◆ What is being asked: Keep the images out and copy every entry below exactly.

Content starts

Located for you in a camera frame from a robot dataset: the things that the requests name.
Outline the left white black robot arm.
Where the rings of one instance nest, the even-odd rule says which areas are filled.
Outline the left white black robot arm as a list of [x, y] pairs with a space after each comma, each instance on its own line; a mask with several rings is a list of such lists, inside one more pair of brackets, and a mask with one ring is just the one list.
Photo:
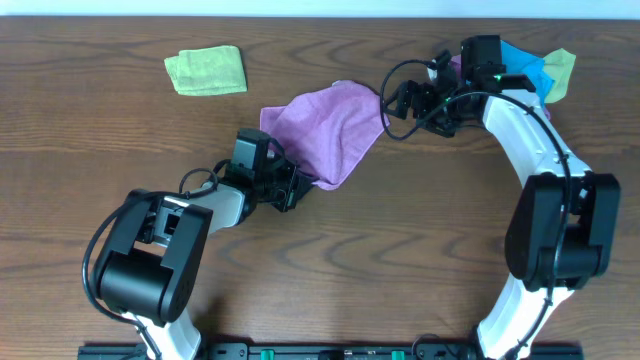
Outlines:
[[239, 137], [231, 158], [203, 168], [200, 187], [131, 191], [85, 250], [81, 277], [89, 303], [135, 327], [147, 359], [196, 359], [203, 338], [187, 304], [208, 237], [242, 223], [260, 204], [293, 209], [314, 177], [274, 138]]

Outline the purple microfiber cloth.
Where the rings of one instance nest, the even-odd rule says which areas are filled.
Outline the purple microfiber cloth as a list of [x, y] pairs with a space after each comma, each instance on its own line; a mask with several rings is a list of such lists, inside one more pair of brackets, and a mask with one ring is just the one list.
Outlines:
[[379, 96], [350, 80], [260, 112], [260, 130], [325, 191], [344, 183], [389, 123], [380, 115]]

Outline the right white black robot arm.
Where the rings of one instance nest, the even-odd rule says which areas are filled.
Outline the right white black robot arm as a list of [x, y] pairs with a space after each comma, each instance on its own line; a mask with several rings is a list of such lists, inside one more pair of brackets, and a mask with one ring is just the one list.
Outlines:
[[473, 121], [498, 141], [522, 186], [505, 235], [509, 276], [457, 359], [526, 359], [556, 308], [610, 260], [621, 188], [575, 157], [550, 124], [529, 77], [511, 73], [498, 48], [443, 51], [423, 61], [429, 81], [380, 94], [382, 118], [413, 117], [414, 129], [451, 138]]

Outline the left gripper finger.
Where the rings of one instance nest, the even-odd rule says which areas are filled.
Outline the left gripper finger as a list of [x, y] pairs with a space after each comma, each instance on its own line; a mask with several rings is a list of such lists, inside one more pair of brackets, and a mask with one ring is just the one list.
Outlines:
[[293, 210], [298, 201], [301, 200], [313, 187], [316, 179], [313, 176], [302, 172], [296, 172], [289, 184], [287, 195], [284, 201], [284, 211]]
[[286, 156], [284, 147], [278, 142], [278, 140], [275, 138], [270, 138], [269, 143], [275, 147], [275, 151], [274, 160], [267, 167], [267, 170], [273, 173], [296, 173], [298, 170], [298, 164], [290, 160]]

Content ends

◆ Written solution:
Located for you in a camera frame from a robot dataset: the things that the requests name.
Outline the left white black robot arm.
Where the rings of one instance nest, the even-odd rule says which areas are filled.
Outline the left white black robot arm as a list of [x, y] pairs with a space after each comma, each instance on its own line; a mask with several rings is a list of such lists, inside one more pair of brackets, and a mask with one ring is just the one list.
Photo:
Outlines:
[[239, 137], [231, 158], [203, 168], [200, 187], [131, 191], [85, 250], [81, 277], [89, 303], [135, 327], [147, 359], [196, 359], [203, 338], [187, 304], [208, 237], [242, 223], [260, 204], [293, 209], [314, 177], [274, 138]]

Outline the purple microfiber cloth.
Where the rings of one instance nest, the even-odd rule says which areas are filled.
Outline the purple microfiber cloth as a list of [x, y] pairs with a space after each comma, each instance on its own line; a mask with several rings is a list of such lists, inside one more pair of brackets, and a mask with one ring is just the one list.
Outlines:
[[379, 96], [350, 80], [260, 112], [260, 130], [325, 191], [344, 183], [389, 123], [380, 115]]

Outline the right white black robot arm.
Where the rings of one instance nest, the even-odd rule says which areas are filled.
Outline the right white black robot arm as a list of [x, y] pairs with a space after each comma, each instance on its own line; a mask with several rings is a list of such lists, inside one more pair of brackets, and a mask with one ring is just the one list.
Outlines:
[[473, 121], [498, 141], [522, 186], [505, 235], [509, 276], [457, 359], [526, 359], [556, 308], [610, 260], [621, 188], [575, 157], [550, 124], [529, 77], [511, 73], [498, 48], [443, 51], [423, 61], [429, 81], [380, 94], [382, 118], [413, 117], [414, 129], [451, 138]]

Outline the left gripper finger.
Where the rings of one instance nest, the even-odd rule says which areas are filled.
Outline the left gripper finger as a list of [x, y] pairs with a space after each comma, each instance on its own line; a mask with several rings is a list of such lists, inside one more pair of brackets, and a mask with one ring is just the one list.
Outlines:
[[293, 210], [298, 201], [301, 200], [313, 187], [316, 179], [313, 176], [302, 172], [296, 172], [289, 184], [287, 195], [284, 201], [284, 211]]
[[286, 156], [284, 147], [278, 142], [278, 140], [275, 138], [270, 138], [269, 143], [275, 147], [275, 151], [274, 160], [267, 167], [267, 170], [273, 173], [296, 173], [298, 170], [298, 164], [290, 160]]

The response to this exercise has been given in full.